| Exercise prompt |
In the listing below, which lines contain the string "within"? Copy them all.

| Information shown |
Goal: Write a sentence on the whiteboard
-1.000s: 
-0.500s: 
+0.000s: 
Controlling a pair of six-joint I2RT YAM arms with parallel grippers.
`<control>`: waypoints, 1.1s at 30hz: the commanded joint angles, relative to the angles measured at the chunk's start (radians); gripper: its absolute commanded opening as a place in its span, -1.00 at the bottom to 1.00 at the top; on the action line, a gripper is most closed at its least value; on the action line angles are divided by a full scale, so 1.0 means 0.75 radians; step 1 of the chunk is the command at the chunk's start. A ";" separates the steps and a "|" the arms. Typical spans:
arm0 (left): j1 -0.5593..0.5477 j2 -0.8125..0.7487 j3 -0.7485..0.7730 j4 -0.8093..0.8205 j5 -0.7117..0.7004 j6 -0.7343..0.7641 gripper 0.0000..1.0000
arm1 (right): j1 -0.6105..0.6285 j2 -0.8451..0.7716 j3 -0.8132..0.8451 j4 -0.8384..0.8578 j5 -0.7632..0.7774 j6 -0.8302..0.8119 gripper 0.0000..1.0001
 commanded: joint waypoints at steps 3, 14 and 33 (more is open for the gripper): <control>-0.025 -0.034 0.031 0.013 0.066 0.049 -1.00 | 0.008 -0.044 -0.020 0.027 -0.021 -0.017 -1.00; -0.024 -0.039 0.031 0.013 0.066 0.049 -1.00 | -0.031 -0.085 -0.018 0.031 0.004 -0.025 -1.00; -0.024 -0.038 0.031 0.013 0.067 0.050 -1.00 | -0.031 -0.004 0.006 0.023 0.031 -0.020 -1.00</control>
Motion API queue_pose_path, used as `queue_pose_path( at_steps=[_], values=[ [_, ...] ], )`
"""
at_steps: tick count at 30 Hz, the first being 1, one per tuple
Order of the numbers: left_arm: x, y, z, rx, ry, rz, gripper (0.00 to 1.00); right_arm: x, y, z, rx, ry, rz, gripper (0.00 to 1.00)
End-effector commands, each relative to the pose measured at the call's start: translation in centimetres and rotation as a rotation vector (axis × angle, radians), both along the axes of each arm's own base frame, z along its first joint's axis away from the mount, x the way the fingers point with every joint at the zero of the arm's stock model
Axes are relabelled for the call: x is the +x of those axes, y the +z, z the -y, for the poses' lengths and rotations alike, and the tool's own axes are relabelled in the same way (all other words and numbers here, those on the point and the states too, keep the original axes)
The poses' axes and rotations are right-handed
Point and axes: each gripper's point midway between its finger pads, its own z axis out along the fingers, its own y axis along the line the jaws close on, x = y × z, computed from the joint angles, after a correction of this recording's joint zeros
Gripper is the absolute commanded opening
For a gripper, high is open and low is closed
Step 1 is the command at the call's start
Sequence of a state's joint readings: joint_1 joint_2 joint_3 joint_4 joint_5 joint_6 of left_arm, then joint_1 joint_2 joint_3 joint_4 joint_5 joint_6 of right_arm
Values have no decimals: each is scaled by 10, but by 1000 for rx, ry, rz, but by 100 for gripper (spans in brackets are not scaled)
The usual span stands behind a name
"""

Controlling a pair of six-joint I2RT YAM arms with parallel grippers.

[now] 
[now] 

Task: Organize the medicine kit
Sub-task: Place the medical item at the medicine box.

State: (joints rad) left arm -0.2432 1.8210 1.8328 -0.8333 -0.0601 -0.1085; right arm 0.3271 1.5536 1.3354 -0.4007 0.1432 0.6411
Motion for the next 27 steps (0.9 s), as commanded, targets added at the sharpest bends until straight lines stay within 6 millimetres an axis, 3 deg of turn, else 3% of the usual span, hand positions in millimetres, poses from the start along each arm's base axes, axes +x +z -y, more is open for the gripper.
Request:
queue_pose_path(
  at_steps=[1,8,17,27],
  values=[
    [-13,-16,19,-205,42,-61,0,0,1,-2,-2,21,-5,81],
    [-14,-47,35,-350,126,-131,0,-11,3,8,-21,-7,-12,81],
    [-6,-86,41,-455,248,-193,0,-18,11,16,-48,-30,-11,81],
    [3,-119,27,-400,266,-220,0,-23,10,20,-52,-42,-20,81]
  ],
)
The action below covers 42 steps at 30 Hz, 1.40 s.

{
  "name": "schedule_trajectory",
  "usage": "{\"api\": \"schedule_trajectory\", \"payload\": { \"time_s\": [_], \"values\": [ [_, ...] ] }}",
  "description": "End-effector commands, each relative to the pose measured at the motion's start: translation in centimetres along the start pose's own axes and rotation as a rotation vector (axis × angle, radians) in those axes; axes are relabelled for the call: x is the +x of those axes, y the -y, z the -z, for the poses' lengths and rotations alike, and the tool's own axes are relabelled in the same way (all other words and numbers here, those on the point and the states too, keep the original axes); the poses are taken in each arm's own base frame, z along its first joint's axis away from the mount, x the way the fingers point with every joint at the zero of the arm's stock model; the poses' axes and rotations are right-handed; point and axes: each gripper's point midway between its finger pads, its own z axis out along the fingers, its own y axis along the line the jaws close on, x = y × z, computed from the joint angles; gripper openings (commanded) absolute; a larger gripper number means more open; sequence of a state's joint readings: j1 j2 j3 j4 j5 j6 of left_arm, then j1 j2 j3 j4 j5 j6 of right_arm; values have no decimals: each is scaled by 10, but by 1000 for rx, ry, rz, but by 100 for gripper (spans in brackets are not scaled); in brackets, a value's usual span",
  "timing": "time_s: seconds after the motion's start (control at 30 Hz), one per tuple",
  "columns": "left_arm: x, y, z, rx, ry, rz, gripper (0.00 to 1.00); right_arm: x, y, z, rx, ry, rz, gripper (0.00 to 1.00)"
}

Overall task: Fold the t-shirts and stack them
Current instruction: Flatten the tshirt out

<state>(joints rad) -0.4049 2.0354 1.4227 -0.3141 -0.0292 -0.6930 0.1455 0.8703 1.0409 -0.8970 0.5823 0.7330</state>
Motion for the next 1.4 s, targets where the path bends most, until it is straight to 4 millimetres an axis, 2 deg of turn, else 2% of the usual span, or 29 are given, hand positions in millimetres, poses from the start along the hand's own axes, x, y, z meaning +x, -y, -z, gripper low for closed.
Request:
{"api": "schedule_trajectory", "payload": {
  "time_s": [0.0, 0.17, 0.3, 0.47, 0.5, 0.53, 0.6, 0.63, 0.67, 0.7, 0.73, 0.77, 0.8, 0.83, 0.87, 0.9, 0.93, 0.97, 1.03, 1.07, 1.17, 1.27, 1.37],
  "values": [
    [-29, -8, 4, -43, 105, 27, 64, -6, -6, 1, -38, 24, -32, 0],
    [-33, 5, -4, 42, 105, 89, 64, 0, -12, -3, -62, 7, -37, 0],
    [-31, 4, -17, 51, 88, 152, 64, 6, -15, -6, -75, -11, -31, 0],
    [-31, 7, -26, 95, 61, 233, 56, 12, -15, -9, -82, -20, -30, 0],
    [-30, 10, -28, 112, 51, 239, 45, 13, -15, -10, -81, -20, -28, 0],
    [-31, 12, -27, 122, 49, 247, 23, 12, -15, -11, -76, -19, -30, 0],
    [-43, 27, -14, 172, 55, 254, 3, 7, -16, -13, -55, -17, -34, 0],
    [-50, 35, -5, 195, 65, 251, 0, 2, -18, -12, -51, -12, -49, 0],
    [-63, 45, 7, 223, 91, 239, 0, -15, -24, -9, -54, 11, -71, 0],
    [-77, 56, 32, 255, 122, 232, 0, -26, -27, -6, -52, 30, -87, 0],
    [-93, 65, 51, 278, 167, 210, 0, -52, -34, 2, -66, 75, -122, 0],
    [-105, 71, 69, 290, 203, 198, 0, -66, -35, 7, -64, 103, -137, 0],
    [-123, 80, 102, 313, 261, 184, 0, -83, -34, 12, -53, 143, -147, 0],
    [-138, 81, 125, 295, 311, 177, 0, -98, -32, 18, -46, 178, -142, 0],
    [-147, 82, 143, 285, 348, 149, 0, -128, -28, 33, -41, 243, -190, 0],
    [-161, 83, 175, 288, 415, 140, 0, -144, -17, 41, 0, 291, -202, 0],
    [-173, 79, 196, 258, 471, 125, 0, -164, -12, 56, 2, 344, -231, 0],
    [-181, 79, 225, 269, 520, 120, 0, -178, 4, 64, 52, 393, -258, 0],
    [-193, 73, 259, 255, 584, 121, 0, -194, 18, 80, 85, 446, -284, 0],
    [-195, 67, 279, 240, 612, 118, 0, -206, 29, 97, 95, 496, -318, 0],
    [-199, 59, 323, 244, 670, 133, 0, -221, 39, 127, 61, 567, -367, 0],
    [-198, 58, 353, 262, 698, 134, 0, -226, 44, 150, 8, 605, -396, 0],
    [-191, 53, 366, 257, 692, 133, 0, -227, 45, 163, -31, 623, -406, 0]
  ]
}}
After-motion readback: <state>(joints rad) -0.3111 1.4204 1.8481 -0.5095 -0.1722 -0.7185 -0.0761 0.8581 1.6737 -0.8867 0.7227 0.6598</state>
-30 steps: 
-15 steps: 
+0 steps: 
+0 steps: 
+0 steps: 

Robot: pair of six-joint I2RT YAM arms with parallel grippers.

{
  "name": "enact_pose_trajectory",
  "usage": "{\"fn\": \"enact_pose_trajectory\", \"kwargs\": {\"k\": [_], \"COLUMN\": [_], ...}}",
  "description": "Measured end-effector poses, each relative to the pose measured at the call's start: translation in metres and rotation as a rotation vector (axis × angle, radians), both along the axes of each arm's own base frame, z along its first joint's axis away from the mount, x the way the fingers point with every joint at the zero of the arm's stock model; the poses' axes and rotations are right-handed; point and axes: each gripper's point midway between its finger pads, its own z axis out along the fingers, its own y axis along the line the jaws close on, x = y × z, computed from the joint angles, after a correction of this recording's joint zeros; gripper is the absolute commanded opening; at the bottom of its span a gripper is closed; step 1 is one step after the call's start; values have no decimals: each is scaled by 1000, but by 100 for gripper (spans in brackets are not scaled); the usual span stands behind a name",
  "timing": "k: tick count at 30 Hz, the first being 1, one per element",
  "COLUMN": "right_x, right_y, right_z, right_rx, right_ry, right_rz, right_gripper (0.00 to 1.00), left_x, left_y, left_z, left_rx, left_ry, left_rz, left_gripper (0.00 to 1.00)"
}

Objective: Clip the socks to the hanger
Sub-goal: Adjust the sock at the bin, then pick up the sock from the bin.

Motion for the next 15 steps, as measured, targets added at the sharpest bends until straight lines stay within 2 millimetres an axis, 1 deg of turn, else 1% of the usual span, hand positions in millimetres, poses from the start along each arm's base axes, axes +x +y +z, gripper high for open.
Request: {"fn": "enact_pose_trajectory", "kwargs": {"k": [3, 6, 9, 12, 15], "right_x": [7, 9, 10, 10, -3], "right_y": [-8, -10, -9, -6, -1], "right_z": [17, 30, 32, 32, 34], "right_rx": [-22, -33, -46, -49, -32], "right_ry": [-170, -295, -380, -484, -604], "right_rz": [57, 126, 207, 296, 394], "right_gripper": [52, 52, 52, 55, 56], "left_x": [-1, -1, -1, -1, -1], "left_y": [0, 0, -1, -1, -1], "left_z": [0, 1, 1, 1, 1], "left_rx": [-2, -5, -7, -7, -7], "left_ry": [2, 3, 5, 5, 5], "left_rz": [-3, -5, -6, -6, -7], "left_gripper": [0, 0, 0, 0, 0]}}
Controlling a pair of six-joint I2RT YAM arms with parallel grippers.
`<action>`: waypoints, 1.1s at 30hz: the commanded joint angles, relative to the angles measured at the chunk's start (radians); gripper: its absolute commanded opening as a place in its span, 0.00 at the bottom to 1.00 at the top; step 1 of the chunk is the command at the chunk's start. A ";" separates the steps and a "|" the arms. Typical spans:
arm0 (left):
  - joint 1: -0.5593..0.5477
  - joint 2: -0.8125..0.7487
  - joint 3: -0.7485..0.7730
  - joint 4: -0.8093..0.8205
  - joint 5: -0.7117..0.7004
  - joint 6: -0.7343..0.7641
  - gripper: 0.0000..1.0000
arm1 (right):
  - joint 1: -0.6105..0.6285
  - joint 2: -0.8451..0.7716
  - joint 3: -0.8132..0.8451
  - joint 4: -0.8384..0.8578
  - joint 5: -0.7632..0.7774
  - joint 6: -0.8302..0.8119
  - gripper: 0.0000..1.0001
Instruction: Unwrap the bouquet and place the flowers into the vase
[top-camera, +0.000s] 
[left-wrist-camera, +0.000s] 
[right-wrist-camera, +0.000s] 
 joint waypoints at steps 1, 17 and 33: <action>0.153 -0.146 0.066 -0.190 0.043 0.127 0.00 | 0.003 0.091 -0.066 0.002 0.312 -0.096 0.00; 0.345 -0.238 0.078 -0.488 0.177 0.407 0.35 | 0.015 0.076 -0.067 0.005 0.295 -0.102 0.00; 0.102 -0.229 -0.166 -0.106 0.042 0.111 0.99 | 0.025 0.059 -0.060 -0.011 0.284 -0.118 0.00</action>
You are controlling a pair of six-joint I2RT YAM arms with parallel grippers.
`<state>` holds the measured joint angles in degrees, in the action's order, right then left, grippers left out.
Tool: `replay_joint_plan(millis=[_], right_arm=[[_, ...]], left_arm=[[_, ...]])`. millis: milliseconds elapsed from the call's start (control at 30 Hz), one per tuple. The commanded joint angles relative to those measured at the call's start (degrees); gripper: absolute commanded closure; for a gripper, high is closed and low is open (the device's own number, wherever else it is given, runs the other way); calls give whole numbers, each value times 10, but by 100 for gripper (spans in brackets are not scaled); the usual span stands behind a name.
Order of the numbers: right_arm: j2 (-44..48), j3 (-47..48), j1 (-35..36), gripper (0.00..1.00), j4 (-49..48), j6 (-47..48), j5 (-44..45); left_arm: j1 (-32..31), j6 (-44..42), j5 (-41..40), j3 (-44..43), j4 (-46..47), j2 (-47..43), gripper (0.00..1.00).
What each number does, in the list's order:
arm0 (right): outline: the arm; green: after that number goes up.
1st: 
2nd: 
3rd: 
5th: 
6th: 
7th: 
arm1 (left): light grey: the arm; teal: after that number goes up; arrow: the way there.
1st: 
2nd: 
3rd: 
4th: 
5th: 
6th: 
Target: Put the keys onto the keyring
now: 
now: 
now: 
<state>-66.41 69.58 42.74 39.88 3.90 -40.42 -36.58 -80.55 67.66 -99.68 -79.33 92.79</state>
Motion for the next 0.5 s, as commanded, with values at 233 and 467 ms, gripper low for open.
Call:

| Response area |
Motion for the next 27 steps (0.9 s), as commanded, targets added at the sharpest bends until straight lines stay within 6 millimetres an axis, 3 deg of turn, else 3% of the usual span, hand positions in millimetres, poses from the start along each arm's base axes, axes +x +z -y, more is open for the gripper.
Motion for the next 15 steps, as measured, targets added at the sharpest bends until straight lines stay within 2 millimetres an axis, 1 deg of turn, else 1% of the usual span, hand positions in millimetres, poses from the start along each arm's base axes, axes +x +y +z, gripper high for open.

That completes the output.